Raúl Castro, who succeeded his elder brother as president of Cuba in 2008, was elected to a second five-year term, whereupon he announced that it would be his last. A two-term limit — just like George Washington. Who could fail to be reminded of the last sentence of the Farewell Address? “I promise myself to realize, without alloy, the sweet enjoyment of partaking, in the midst of my fellow Citizens, the benign influence of good Laws under a free Government, the ever favourite object of my heart, and the happy reward, as I trust, of our mutual cares, labours and dangers.”
Yoani Sánchez is a well-known Cuban dissident and blogger. The dictatorship has recently done something remarkable: let her out for a tour. The first country she went to was Brazil, where she was met by, among others, Castro supporters. They screamed at her, called her a CIA stooge, threw Xeroxed dollar bills at her. One of them got close enough to pull her hair. They shut down the screening of a documentary that features Sánchez — a screening that Sánchez herself was to attend. She said, “Even before leaving Cuba I knew this could happen. It’s sad, because I’ve been waiting one year for this. I really wanted to see the film.” Castro backers wanted to see her hounded and humiliated, even outside Cuba.
The Alliance of Civilizations is a shadowy program of international togetherness under the auspices of the United Nations. In practice, the Alliance rounds up a mixed bag of self-selected busybodies and assembles them in a five-star hotel in some pleasant city. An indifferent public usually neither knows nor cares about such freebies. The latest Alliance gathering in Vienna has been different, because Recep Tayyip Erdogan, the Turkish prime minister, chose this venue to play politics. “The time has come,” he said, “to view Islamophobia as a crime against humanity just like Zionism, just like anti-Semitism, just like fascism.” Would it be another crime against humanity to note how dispiriting it is that this sort of thing makes for an effective tactic in ascending to the leadership of the Arab world? Arriving in Turkey on his first trip abroad since confirmation in office, Secretary of State John Kerry is reported to have had frosty meetings with Erdogan and Turkish foreign minister Ahmet Davutoglu. “Objectionable” was the adjective Kerry applied to Erdogan’s Vienna attack. President Obama has singled out Erdogan as one of the five leaders with whom he enjoys effective working relations. Illusion, what follies are committed in thy name.
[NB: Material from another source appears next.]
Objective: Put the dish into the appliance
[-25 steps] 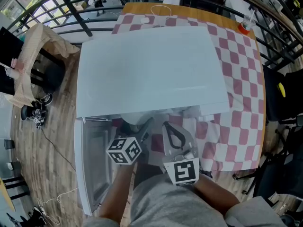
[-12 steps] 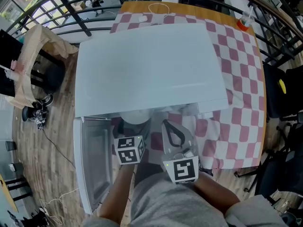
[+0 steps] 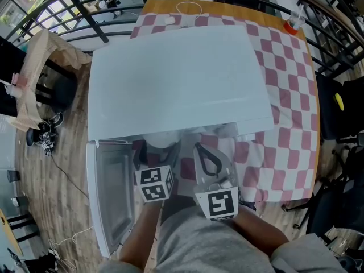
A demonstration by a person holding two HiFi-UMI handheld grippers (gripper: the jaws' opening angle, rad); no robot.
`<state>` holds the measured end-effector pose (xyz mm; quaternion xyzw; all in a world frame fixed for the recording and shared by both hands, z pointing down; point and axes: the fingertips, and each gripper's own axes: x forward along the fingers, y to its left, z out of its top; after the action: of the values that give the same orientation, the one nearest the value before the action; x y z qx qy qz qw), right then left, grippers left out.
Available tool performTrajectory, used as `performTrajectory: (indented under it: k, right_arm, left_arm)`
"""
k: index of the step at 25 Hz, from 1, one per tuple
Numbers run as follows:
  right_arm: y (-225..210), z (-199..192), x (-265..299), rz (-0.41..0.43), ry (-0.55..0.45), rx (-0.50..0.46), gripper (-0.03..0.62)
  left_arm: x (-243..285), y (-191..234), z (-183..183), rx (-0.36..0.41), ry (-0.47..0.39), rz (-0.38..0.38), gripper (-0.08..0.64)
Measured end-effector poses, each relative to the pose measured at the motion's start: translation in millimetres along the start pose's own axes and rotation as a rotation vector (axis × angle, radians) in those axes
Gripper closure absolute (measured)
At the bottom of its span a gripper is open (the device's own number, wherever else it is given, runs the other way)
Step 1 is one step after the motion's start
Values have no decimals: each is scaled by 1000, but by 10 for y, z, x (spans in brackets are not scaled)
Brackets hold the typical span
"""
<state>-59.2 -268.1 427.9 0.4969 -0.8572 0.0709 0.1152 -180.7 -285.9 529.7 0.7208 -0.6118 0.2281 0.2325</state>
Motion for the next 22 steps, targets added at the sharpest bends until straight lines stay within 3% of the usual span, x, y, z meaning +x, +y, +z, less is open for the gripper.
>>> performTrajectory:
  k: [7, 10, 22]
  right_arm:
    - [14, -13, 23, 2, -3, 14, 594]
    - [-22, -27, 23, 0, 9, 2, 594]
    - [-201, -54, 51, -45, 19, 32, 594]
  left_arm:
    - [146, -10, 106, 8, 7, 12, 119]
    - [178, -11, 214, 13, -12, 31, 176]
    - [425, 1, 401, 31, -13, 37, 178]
Italians have a genius for finding a way through intractable difficulties, and they will have to make use of it, urgently. The country has a debt of 2 trillion euros, the highest in the euro zone (relative to GDP) after Greece. This year alone, it will need to borrow 420 billion euros to service this debt. Over a year ago, Germany offered help on condition that Mario Monti become prime minister. Italians resented becoming a German protectorate and disliked Monti’s tax increases. A general election has left Monti and his party almost invisible. There’s a stand-off in numbers between the Left under Pier Luigi Bersani, an old Communist, and the Right under a Silvio Berlusconi reviving from political death. Beppe Grillo and his Five Star Movement have polled enough votes to be on the same footing as the two main parties. Sixty-four and also an old Communist, Grillo is a comedian by profession. He looks, dresses, and behaves like an aging hippie. A natural demagogue, he knows how to touch a public nerve and air a prejudice. The incompetence and corruption of the entire political class is one of his favorite themes, and the pacifism of Iran is another. He recommends that Italy, in a clean sweep, break with the euro and return to the old lira. So he has one good idea, which may be enough.
George Galloway is a renegade British MP who has managed the startling feat of becoming the most boorish and obnoxious man in England while belonging to a political party with “Respect” in its title. In February, Galloway visited Christ Church College at the University of Oxford, at which he was supposed to debate a third-year student on the motion “Israel should withdraw immediately from the West Bank.” The event didn’t last long. A few sentences into the opening speech, it became clear to Galloway that his opponent was an Israeli. Visibly upset, he stormed out. “I don’t debate with Israelis. I’ve been misled,” he shouted while throwing on his coat. This prompted disbelieving calls of “Racism!” from the crowd, but Galloway would not be moved. “Respect,” the party claims, stands for “Respect, Equality, Socialism, Peace, Environmentalism, Community and Trade Unionism.” Perhaps they couldn’t think of an acronym that included “Anti-Semitism”?